Three million children in this country take drugs for problems in focusing. Toward the end of last year, many of their parents were deeply alarmed because there was a shortage of drugs like Ritalin and Adderall that they considered absolutely essential to their children’s functioning.

But are these drugs really helping children? Should we really keep expanding the number of prescriptions filled?

In 30 years there has been a twentyfold increase in the consumption of drugs for attention-deficit disorder.

As a psychologist who has been studying the development of troubled children for more than 40 years, I believe we should be asking why we rely so heavily on these drugs.

Bill Boyarsky: Winning Our Future, Gambling With Democracy

With financial and political interests ranging from Las Vegas to Israel to China, Sheldon Adelson, who is bankrolling the super PAC supporting Newt Gingrich, is a powerful illustration of the dangers of unlimited campaign contributions.

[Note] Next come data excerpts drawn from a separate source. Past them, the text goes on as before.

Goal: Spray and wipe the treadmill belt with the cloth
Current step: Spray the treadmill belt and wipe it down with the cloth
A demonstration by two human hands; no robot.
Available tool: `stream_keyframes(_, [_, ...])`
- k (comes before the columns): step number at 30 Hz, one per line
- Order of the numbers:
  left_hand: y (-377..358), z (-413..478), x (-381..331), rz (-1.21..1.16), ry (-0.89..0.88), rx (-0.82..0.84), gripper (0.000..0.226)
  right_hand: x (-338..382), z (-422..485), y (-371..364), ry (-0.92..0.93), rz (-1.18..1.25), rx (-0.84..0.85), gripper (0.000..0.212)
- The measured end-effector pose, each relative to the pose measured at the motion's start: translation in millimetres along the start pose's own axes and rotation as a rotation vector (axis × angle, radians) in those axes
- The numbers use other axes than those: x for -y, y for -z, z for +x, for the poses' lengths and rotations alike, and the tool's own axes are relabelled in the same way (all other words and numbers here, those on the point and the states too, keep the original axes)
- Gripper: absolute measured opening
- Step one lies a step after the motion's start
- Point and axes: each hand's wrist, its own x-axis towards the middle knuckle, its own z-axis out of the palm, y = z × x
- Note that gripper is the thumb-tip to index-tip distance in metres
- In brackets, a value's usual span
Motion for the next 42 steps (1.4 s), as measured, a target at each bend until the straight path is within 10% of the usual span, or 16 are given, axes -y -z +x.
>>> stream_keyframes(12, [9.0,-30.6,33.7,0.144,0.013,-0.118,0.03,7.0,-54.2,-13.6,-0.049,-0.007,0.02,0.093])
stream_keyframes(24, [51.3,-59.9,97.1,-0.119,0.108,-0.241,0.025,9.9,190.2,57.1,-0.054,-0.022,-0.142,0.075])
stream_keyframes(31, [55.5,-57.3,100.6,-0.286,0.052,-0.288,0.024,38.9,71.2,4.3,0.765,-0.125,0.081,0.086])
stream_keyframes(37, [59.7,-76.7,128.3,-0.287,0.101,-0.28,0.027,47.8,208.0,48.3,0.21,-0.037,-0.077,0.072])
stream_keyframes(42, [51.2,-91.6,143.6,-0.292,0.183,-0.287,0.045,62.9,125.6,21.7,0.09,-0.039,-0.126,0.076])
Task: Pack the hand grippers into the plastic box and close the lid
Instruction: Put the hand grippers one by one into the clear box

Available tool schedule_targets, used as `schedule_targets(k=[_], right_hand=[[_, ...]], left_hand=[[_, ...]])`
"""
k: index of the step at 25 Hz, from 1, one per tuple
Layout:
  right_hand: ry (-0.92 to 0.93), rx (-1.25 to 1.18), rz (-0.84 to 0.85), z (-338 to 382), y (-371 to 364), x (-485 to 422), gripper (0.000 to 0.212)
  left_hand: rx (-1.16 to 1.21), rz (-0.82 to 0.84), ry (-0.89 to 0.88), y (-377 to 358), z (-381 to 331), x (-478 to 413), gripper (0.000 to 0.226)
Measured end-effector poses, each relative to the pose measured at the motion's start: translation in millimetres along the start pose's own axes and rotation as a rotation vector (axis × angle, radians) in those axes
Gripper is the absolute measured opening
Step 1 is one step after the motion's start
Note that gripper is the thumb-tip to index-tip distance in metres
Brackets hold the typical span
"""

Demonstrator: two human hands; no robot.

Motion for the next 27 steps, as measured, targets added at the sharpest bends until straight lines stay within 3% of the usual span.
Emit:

Casino magnate Adelson donated $5 million to the super PAC Winning Our Future, which helped Gingrich defeat Mitt Romney in the South Carolina Republican presidential primary. Then Adelson’s wife, Miriam, gave the pro-Gingrich PAC $5 million more for the Florida primary. These gifts provide sweet revenge for Gingrich, beaten in Iowa and New Hampshire with the help of ad campaigns funded by the pro-Romney super PAC, which is now operating in Florida.

1 comment

    • on 01/30/2012 at 19:28

    Quite the reason for the strong Republican and Hedge Fund Democrat support for so-called “trade” agreements that are primarily agreements to let corporations run riot in financial transactions between the two countries.

    They should be called “Let Corporations Run Riot Agreements”.